Dans le même temps, devant l'envergure de ce désastre grandissant, l'UE, les États-Unis et la plupart des pays arabes se sont opposés au gouvernement de Bachar el-Assad: peu de gens croyaient qu'il serait en mesure de conserver le pouvoir et de reprendre le contrôle des territoires où se déroulait une véritable guerre.

Jusqu'où la tentative de coup d'État a-t-elle conduit la Syrie? Dans quelle mesure la perception des Syriens de ces événements a-t-elle changé depuis toutes ces années? Les Syriens eux-mêmes, se rendent-ils compte de l'ampleur des dégâts causés à leur pays? Voilà ce qu'ont décrit à Sputnik des habitants de plusieurs grandes villes de Syrie.

«Au lieu de la liberté d'expression, nous avons obtenu la faim»

«Nous sommes en guerre depuis 10 ans et nous n'arrivons toujours pas à mettre de l'ordre dans le pays. Tout a commencé lorsqu'un certain groupe de personnes a voulu se réveiller un jour et vivre comme en France ou en Grande-Bretagne. On voulait plus de liberté d'expression et on a fini par la famine. Et maintenant, 10 ans plus tard, il paraît tout à fait normal de se promener avec des armes dans la rue. Nous nous sommes habitués à voir des policiers militaires et des soldats dans les rues, nous nous sommes habitués aux explosions et aux meurtres.

Au lieu de la démocratie, nous avons des fondamentalistes sur notre territoire qui commettent des meurtres brutaux au nom de l'islam. Reste à savoir pourquoi.

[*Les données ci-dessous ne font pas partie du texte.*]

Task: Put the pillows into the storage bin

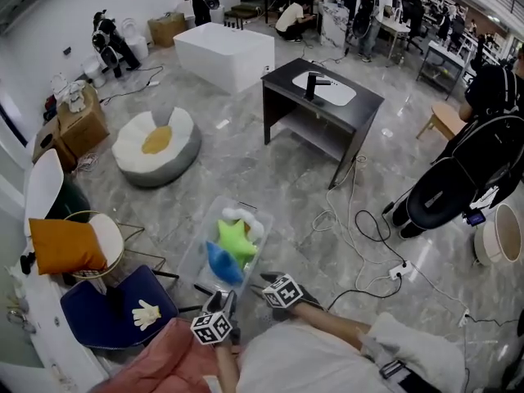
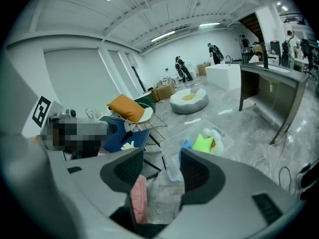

Nous sommes tous musulmans ici, et nous n'avons jamais vécu en querelle avec les chrétiens. Au lieu d'un État fonctionnant normalement, nous ne parvenons pas à nous débarrasser de l'occupation américaine de nos territoires depuis 10 ans. Ils siphonnent nos richesses, tuent nos citoyens. Est-ce que cela est ce que voulaient ceux qui ont déclenché les émeutes il y a 10 ans? Aujourd'hui, nous avons connu un incroyable exode de nos citoyens: tout le monde sait qu'il y a des réfugiés syriens dans des dizaines d'autres pays du monde. Les bandits des Forces démocratiques syriennes ne veulent pas quitter notre territoire. C'est ainsi que notre pays a été détruit», raconte Rayed al-Raheel, un habitant du gouvernorat syrien de Hassaké, décrivant les 10 dernières années.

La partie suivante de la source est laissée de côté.